SEEKING SAFETY INFORMATION
How is colchicine used now?
- An anti-inflammatory medication used to treat gout, and a rare illness called familial mediterranean fever
- Used off-label to treat pericarditis, an inflammation of the sac around the heart
When a drug is used in a new way, however, it also has to be evaluated for new harm, according to researcher Dr. Emily McDonald.
“We knew how to prescribe colchicine for gout yesterday, but that doesn’t mean we know how to prescribe it for COVID today.”
And while colchicine usually causes only mild side effects including diarrhea and nausea, McDonald says it can in rare instances be toxic and even fatal if a person is prescribed too high of a dose.
It can also be contraindicated for someone with certain kidney problems and can interact with common drugs like certain antibiotics or blood pressure medications.
“So, we need to wait for proper results [in a published study] before we prescribe it widely. Even a drug with a few side effects becomes more problematic when given to a very large population,” said McDonald.
She cites the hydroxychloroquine study at the R-I-MUHC that she co-authored as an example. Like colchicine, it was a repurposed medication and safe for other uses but was discovered to cause cardiac arrhythmia when used to treat patients with COVID-19.
“There are just so many steps in the scientific process before we can say this is a medication that is going to make a major difference in the world and in the pandemic.”
McDonald says she thinks once a manuscript is submitted, it will take about two to three weeks to get some answers. Science journals and reviewers have cut out the red tape, to respond to the urgency of the pandemic.
NUMBERS, NUMBERS, NUMBERS
Participants in Canada, the United States, Europe, South America and South Africa took part in the large randomized, controlled colchicine study.
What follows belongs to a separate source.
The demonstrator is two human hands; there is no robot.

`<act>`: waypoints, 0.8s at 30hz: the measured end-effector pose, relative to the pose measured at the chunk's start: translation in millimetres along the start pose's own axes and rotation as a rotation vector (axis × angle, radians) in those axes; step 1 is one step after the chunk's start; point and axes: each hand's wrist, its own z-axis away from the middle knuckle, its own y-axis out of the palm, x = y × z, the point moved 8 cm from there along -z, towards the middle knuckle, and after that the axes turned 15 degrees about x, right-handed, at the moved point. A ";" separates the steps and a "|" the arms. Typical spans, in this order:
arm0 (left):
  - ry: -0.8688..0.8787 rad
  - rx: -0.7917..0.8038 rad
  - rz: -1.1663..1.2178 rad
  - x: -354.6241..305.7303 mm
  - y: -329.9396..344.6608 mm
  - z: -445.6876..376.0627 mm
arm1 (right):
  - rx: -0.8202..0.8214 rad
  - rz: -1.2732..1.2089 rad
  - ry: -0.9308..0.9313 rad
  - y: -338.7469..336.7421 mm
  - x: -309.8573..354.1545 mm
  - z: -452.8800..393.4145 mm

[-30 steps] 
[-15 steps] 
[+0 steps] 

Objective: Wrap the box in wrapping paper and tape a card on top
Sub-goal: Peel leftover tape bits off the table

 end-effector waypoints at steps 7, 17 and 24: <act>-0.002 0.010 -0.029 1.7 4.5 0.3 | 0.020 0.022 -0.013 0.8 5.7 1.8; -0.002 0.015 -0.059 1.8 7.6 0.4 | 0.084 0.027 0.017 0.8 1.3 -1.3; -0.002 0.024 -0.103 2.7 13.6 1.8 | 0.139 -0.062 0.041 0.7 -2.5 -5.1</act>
The researchers provided four percentage figures to the public last week, to highlight the various reductions in deaths, hospitalizations, and the need for mechanical ventilation.
But those numbers don’t offer enough insight, says McDonald, who is also an internist at the MUHC.
“I think if you are going to release a number you should probably give the upper and low number around it – that’s the confidence interval. So, these numbers were released without the statistics around them,” and that means scientists can’t interpret the results, she said.
And seeing more “absolute” numbers would be more helpful than “relative” numbers, McDonald said.
“You can imagine reducing two complications to one complication is very different from reducing 200 to 100.
If all you show is a relative decrease of 50 per cent, that’s missing information that would help us know whether it’s important to patients.”